The new arrival from Afghanistan may now be Germany’s oldest inhabitant because the previous record-holder, 111-year-old Charlotte Klamroth, passed away last May.

Stem the flow

Meanwhile, Germany’s federal interior minister, Thomas de Maizière, has floated the idea of tighter land border checks to stem the flow of refugees.

The minister has suggested airport-style controls at all border crossings, refusing entry to non-EU citizens obliged under the Dublin rules to file an asylum application in their point of entry to the bloc.

“We know this already from airport procedures (that) you can hold someone at an airport, check whether his asylum request is obviously unfounded and send him back,” said the minister on Berlin’s Inforadio.

Germany’s federal labour office has dampened expectations that refugees arriving in the country will fill the looming skills shortages left by an ageing society.

There was “tremendous potential” in the new arrivals, the agency said on Wednesday, given that two-thirds of arrivals were under 30 years old.

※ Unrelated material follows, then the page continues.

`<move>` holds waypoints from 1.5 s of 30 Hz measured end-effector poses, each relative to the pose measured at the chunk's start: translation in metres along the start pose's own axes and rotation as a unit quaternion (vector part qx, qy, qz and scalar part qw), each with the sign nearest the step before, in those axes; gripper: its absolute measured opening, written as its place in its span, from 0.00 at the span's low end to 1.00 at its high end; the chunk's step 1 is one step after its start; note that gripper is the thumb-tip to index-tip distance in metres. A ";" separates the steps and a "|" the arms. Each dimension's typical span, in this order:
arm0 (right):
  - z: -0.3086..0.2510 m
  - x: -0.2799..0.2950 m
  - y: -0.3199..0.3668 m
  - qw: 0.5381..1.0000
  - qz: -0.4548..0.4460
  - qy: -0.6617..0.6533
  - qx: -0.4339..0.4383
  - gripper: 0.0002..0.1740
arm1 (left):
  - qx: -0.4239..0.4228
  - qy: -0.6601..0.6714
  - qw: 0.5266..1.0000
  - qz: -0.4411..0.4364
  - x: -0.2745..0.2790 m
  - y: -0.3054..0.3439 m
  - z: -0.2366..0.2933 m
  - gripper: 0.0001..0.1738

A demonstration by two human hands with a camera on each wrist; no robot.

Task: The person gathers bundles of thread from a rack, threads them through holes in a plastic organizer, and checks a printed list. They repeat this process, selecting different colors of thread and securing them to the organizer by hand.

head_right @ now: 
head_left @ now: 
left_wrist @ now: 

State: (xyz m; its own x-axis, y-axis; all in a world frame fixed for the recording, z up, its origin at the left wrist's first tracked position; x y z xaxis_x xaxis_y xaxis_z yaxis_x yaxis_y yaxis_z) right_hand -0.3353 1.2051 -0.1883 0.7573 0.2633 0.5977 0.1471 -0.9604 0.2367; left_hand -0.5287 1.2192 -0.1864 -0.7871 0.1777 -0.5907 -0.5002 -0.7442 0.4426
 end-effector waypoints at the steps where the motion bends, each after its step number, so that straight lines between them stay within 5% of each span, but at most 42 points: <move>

But with 80 per cent holding either no formal qualifications, or skills not recognised in Germany, the agency warned that the country needed to take a long-term view if wanted to profit from the migration wave.

“The people who are coming to us are not the trained employees of tomorrow but the day after tomorrow,” said Raimund Becker of the federal labour office.

While Germany’s jobless rate fell in September to a new low of 2.7 million, or 6.2 per cent, the rate of welfare recipients among asylum seekers jumped 20 per cent in September to 161,000.